Problem details: Nothing but the lines from the one containing "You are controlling" through the one containing "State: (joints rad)", both included, should be given again, each exactly as written below.

Information shown:
*** Block opens ***
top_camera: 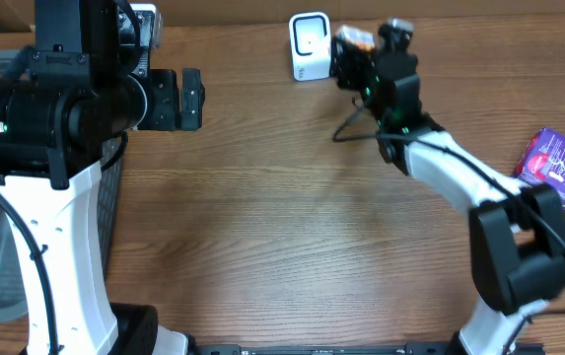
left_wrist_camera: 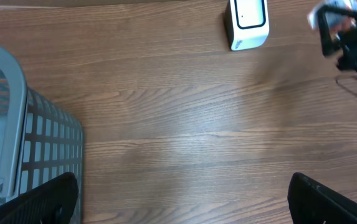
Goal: Scan the item barcode
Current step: 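Lift the orange box and carry it toward the scanner, then hold the orange box's barcode in front of the scanner, then carry the orange box to the right table edge and drop it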
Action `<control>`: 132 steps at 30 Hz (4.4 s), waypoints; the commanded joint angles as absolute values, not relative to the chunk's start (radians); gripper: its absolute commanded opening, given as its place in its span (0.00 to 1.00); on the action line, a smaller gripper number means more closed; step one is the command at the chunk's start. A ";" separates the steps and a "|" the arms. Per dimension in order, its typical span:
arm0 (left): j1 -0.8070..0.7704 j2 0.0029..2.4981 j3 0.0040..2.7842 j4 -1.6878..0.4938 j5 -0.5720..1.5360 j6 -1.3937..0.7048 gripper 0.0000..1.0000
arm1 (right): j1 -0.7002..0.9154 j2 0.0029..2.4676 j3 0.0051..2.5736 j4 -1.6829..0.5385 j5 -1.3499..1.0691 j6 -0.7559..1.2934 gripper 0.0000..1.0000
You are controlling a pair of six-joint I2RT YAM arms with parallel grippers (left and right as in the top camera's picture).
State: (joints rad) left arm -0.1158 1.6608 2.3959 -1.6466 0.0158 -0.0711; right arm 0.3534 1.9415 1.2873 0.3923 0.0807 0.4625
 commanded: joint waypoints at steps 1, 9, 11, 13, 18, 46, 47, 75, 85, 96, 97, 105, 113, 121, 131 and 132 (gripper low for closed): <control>-0.112 1.665 2.409 -1.645 0.025 -0.052 1.00 | 0.350 2.046 1.426 0.394 0.131 0.289 0.66; -0.112 1.665 2.409 -1.646 0.025 -0.052 1.00 | 0.367 2.305 1.735 0.371 0.161 0.130 0.68; -0.112 1.665 2.409 -1.645 0.025 -0.052 1.00 | 0.377 2.356 1.785 0.370 0.161 0.096 0.68; -0.112 1.665 2.409 -1.645 0.026 -0.052 1.00 | 0.393 2.407 1.831 0.373 0.165 0.059 0.68; -0.112 1.665 2.409 -1.645 0.025 -0.052 1.00 | 0.428 2.489 1.876 0.410 0.185 -0.009 0.70; -0.112 1.665 2.409 -1.645 0.026 -0.052 1.00 | 0.429 2.544 1.881 0.447 0.255 -0.159 0.79; -0.112 1.665 2.409 -1.645 0.026 -0.052 1.00 | 0.429 2.543 1.881 0.448 0.260 -0.160 0.79; -0.112 1.665 2.409 -1.645 0.026 -0.052 1.00 | 0.411 2.403 1.881 0.326 0.280 -0.244 0.72; -0.112 1.665 2.409 -1.645 0.026 -0.052 1.00 | 0.411 2.381 1.881 0.307 0.279 -0.258 0.72; -0.112 1.665 2.409 -1.645 0.026 -0.052 1.00 | 0.412 2.269 1.880 0.118 0.385 -0.255 0.72; -0.112 1.665 2.409 -1.645 0.026 -0.052 1.00 | 0.410 2.245 1.880 0.067 0.424 -0.255 0.70; -0.112 1.665 2.409 -1.645 0.026 -0.052 1.00 | 0.362 2.082 1.880 -0.458 0.864 -0.212 0.62; -0.112 1.665 2.409 -1.645 0.026 -0.052 1.00 | 0.064 2.081 1.851 -1.019 0.854 0.305 0.68; -0.112 1.665 2.409 -1.645 0.026 -0.052 1.00 | -0.303 2.081 1.851 -1.214 0.438 0.417 1.00; -0.112 1.665 2.409 -1.488 0.020 -0.052 1.00 | -0.404 1.812 2.107 -1.195 0.371 0.442 1.00; -0.112 1.665 2.409 -1.454 0.015 -0.051 1.00 | -0.396 1.772 2.171 -1.171 0.342 0.442 1.00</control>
State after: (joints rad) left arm -0.1158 1.6608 2.3959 -1.5055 0.0154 -0.0711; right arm -0.4225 1.9999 1.9617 -1.2186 0.4023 0.4221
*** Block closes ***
Written response:
You are controlling a pair of six-joint I2RT YAM arms with parallel grippers (left and right as in the top camera's picture).
State: (joints rad) left arm -0.1158 1.6608 2.3959 -1.6466 0.0158 -0.0711; right arm 0.3534 1.9415 1.2873 0.3923 0.0807 0.4625

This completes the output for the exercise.